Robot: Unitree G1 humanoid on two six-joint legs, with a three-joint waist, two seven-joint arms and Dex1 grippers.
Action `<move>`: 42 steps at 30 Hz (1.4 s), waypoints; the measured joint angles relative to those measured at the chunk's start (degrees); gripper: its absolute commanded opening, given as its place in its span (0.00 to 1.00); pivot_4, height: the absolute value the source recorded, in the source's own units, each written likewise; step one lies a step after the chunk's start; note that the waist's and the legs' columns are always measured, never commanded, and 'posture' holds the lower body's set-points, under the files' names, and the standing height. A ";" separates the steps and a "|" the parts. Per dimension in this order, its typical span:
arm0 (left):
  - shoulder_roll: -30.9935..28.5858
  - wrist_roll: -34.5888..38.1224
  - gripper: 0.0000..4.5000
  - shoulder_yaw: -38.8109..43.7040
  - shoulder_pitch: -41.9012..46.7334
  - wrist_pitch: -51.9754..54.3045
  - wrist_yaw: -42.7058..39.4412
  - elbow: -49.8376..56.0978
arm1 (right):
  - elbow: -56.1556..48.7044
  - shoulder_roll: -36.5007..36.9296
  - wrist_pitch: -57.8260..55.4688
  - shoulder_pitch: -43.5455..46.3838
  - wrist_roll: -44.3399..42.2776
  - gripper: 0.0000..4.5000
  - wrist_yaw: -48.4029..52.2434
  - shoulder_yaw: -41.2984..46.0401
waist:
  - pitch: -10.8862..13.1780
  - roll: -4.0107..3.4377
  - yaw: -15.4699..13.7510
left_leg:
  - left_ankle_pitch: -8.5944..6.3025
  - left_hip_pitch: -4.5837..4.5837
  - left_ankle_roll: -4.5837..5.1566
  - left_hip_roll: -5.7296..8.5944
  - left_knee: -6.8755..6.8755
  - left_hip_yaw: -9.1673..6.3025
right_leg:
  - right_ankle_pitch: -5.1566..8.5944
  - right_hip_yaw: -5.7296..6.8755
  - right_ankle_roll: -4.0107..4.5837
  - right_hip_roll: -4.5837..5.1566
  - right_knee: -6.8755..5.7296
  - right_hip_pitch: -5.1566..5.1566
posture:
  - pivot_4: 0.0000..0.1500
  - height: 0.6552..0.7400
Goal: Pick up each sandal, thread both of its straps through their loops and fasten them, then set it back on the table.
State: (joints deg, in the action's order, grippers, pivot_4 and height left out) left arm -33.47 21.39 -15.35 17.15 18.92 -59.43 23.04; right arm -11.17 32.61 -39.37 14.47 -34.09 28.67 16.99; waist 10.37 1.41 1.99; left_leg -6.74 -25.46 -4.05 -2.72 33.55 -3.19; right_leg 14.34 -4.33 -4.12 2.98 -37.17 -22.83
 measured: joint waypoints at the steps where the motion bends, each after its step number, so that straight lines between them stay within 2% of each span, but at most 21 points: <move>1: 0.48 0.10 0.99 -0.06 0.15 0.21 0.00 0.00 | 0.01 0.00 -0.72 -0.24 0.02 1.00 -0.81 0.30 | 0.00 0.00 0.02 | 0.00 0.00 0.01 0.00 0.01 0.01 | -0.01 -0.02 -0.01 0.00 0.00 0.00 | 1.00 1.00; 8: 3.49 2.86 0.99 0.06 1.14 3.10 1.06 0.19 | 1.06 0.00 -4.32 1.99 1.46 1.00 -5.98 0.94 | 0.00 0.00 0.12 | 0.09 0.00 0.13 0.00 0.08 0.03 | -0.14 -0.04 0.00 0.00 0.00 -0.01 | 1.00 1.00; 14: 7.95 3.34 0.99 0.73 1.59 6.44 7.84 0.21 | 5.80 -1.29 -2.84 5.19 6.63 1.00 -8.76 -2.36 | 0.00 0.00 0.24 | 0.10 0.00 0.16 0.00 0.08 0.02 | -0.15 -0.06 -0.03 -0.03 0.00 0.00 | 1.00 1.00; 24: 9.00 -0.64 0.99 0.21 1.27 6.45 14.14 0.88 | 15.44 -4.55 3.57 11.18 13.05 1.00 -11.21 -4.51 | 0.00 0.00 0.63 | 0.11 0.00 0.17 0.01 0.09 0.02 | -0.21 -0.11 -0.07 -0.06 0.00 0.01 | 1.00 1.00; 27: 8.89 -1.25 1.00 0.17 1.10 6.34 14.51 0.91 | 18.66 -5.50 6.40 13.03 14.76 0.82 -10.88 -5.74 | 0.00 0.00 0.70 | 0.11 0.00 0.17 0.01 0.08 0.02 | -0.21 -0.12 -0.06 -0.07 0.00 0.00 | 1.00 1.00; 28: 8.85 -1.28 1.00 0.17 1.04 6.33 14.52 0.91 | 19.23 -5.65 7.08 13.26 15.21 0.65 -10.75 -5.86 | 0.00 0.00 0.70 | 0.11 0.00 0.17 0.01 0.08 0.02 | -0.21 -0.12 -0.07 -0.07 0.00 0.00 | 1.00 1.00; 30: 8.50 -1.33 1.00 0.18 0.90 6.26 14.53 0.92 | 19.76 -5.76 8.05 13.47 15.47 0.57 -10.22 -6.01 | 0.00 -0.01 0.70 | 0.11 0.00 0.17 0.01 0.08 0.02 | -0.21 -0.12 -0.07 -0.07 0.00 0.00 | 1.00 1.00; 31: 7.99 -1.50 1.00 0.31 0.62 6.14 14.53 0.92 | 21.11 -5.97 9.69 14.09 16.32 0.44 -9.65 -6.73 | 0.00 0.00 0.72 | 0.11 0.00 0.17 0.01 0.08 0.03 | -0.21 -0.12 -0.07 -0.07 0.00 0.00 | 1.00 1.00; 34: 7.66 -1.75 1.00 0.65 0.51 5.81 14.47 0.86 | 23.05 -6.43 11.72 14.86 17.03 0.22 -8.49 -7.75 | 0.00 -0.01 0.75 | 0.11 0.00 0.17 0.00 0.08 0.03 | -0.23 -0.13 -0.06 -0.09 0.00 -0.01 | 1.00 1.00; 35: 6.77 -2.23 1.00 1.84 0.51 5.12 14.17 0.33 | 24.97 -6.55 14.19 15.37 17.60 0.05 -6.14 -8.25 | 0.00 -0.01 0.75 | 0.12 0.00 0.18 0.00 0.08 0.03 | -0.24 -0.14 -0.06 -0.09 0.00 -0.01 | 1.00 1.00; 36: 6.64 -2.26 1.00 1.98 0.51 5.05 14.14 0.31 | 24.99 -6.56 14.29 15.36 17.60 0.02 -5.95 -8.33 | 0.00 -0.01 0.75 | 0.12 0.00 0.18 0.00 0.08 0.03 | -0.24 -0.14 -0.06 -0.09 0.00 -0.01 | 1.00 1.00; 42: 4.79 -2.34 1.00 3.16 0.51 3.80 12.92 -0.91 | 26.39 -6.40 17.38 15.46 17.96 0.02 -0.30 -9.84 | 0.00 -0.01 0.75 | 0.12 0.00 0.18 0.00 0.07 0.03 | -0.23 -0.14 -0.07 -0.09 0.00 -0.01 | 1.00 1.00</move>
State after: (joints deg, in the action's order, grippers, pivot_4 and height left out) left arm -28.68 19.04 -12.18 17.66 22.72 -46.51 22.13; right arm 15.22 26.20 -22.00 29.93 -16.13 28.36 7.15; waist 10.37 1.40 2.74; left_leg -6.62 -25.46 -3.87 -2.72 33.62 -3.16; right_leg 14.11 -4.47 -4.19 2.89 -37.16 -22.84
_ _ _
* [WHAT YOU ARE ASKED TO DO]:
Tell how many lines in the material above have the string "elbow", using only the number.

* [REPLY]:
2